TASK BRIEF: An exact repetition of the data below, without images, is the expected answer.

(Saved entries)
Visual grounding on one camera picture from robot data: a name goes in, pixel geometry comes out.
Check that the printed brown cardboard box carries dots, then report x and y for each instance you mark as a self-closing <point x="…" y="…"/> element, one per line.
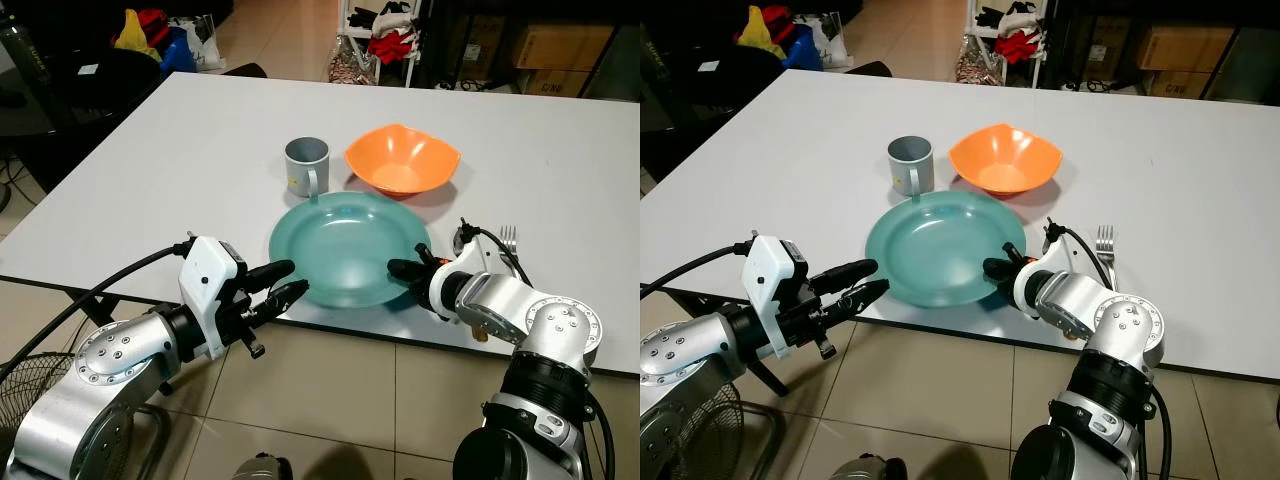
<point x="1176" y="86"/>
<point x="555" y="84"/>

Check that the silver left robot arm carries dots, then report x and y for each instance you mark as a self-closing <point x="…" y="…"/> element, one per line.
<point x="110" y="358"/>
<point x="680" y="362"/>

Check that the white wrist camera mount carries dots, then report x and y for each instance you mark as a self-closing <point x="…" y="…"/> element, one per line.
<point x="775" y="265"/>
<point x="440" y="292"/>
<point x="210" y="270"/>
<point x="1026" y="290"/>

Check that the black table leg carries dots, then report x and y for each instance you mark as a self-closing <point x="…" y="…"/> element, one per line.
<point x="108" y="312"/>
<point x="768" y="376"/>

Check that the blue bag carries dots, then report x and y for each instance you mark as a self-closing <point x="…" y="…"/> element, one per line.
<point x="802" y="50"/>
<point x="178" y="52"/>

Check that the white plastic bag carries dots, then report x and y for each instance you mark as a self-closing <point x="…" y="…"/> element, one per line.
<point x="830" y="40"/>
<point x="206" y="42"/>

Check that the large brown cardboard box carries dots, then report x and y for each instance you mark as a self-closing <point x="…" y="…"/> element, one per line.
<point x="1185" y="46"/>
<point x="560" y="46"/>

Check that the gold metal spoon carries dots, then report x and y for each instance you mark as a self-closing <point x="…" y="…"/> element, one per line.
<point x="1076" y="338"/>
<point x="481" y="337"/>

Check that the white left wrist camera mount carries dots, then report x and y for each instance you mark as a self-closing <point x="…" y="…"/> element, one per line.
<point x="210" y="270"/>
<point x="775" y="265"/>

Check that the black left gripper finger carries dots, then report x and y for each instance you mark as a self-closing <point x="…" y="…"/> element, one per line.
<point x="850" y="270"/>
<point x="862" y="296"/>
<point x="285" y="296"/>
<point x="270" y="272"/>

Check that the dark cardboard box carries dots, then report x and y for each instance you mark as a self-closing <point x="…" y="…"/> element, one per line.
<point x="482" y="48"/>
<point x="1102" y="48"/>

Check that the silver metal fork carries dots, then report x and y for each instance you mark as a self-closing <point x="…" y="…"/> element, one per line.
<point x="508" y="238"/>
<point x="1105" y="238"/>

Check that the teal plastic plate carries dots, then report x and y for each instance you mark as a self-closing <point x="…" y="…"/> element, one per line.
<point x="345" y="245"/>
<point x="940" y="245"/>

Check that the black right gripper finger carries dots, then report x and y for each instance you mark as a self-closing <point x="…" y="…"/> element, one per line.
<point x="1011" y="249"/>
<point x="996" y="267"/>
<point x="422" y="252"/>
<point x="403" y="268"/>

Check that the black chair backrest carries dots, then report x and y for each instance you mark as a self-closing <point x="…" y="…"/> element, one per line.
<point x="868" y="68"/>
<point x="245" y="70"/>

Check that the orange plastic bowl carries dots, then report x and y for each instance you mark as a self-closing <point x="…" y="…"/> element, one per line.
<point x="1005" y="160"/>
<point x="400" y="160"/>

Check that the black cloth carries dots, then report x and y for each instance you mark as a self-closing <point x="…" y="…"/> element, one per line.
<point x="990" y="16"/>
<point x="365" y="16"/>

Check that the grey mug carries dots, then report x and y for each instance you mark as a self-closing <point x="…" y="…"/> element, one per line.
<point x="305" y="170"/>
<point x="908" y="170"/>

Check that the white metal rack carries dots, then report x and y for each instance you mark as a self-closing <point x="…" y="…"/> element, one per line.
<point x="1040" y="50"/>
<point x="412" y="50"/>

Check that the red cloth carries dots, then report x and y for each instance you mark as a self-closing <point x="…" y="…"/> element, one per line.
<point x="153" y="20"/>
<point x="1020" y="46"/>
<point x="776" y="16"/>
<point x="392" y="46"/>

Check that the black office chair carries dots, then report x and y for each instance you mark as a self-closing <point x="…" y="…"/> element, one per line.
<point x="700" y="90"/>
<point x="110" y="85"/>

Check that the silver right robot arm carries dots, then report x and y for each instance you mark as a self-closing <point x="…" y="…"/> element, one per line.
<point x="560" y="330"/>
<point x="1130" y="325"/>

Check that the yellow cloth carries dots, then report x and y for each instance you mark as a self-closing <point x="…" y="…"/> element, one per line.
<point x="130" y="32"/>
<point x="760" y="32"/>

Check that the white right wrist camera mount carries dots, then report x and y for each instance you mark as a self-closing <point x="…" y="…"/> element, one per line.
<point x="440" y="292"/>
<point x="1026" y="290"/>

ANSWER BOX:
Visual grounding on one camera picture from robot data: a name goes in, pixel geometry comes out.
Check that the printed brown cardboard box carries dots, then report x and y for each instance you mark as a self-closing <point x="…" y="…"/> element, one per line.
<point x="1176" y="86"/>
<point x="555" y="84"/>

Check that the silver left robot arm carries dots, then report x and y for each instance you mark as a self-closing <point x="…" y="…"/> element, one per line.
<point x="110" y="358"/>
<point x="680" y="362"/>

Check that the white wrist camera mount carries dots, then report x and y for each instance you mark as a self-closing <point x="…" y="…"/> element, one per line.
<point x="775" y="265"/>
<point x="440" y="292"/>
<point x="210" y="270"/>
<point x="1026" y="290"/>

Check that the black table leg carries dots, then report x and y for each instance you mark as a self-closing <point x="…" y="…"/> element, one per line.
<point x="108" y="312"/>
<point x="768" y="376"/>

Check that the blue bag carries dots, then report x and y for each instance you mark as a self-closing <point x="…" y="…"/> element, one per line.
<point x="802" y="50"/>
<point x="178" y="52"/>

Check that the white plastic bag carries dots, then report x and y for each instance you mark as a self-closing <point x="…" y="…"/> element, one per line.
<point x="830" y="40"/>
<point x="206" y="42"/>

Check that the large brown cardboard box carries dots, then report x and y for each instance you mark as a self-closing <point x="…" y="…"/> element, one per line.
<point x="1185" y="46"/>
<point x="560" y="46"/>

Check that the gold metal spoon carries dots, then report x and y for each instance you mark as a self-closing <point x="…" y="…"/> element, one per line.
<point x="1076" y="338"/>
<point x="481" y="337"/>

Check that the white left wrist camera mount carries dots, then report x and y for each instance you mark as a self-closing <point x="…" y="…"/> element, one per line.
<point x="210" y="270"/>
<point x="775" y="265"/>

Check that the black left gripper finger carries dots, then report x and y for each instance you mark as a self-closing <point x="…" y="…"/> element, one per line.
<point x="850" y="270"/>
<point x="862" y="296"/>
<point x="285" y="296"/>
<point x="270" y="272"/>

Check that the dark cardboard box carries dots, then report x and y for each instance you mark as a self-closing <point x="…" y="…"/> element, one per line.
<point x="482" y="48"/>
<point x="1102" y="48"/>

Check that the silver metal fork carries dots, then report x and y for each instance you mark as a self-closing <point x="…" y="…"/> element, one per line.
<point x="508" y="238"/>
<point x="1105" y="238"/>

Check that the teal plastic plate carries dots, then report x and y for each instance you mark as a self-closing <point x="…" y="…"/> element, one per line.
<point x="345" y="245"/>
<point x="940" y="245"/>

Check that the black right gripper finger carries dots, then report x and y for each instance you mark as a self-closing <point x="…" y="…"/> element, one per line.
<point x="1011" y="249"/>
<point x="996" y="267"/>
<point x="422" y="252"/>
<point x="403" y="268"/>

Check that the black chair backrest carries dots, then report x and y for each instance you mark as a self-closing <point x="…" y="…"/> element, one per line.
<point x="868" y="68"/>
<point x="245" y="70"/>

Check that the orange plastic bowl carries dots, then report x and y for each instance you mark as a self-closing <point x="…" y="…"/> element, one per line.
<point x="1005" y="160"/>
<point x="400" y="160"/>

Check that the black cloth carries dots, then report x and y for each instance you mark as a self-closing <point x="…" y="…"/> element, one per line.
<point x="990" y="16"/>
<point x="365" y="16"/>

Check that the grey mug carries dots, then report x and y for each instance you mark as a self-closing <point x="…" y="…"/> element, one per line.
<point x="305" y="170"/>
<point x="908" y="170"/>

Check that the white metal rack carries dots, then report x and y for each instance you mark as a self-closing <point x="…" y="…"/> element, one per line.
<point x="1040" y="50"/>
<point x="412" y="50"/>

Check that the red cloth carries dots, then report x and y for each instance you mark as a self-closing <point x="…" y="…"/> element, one per line.
<point x="153" y="20"/>
<point x="1020" y="46"/>
<point x="776" y="16"/>
<point x="392" y="46"/>

Check that the black office chair carries dots, then report x and y for each instance you mark as a self-closing <point x="…" y="…"/> element, one per line.
<point x="700" y="90"/>
<point x="110" y="85"/>

Check that the silver right robot arm carries dots, then report x and y for each instance you mark as a self-closing <point x="…" y="…"/> element, one per line.
<point x="560" y="330"/>
<point x="1130" y="325"/>

Check that the yellow cloth carries dots, then report x and y for each instance you mark as a self-closing <point x="…" y="…"/> element, one per line.
<point x="130" y="32"/>
<point x="760" y="32"/>

Check that the white right wrist camera mount carries dots, then report x and y for each instance you mark as a self-closing <point x="…" y="…"/> element, one per line.
<point x="440" y="292"/>
<point x="1026" y="290"/>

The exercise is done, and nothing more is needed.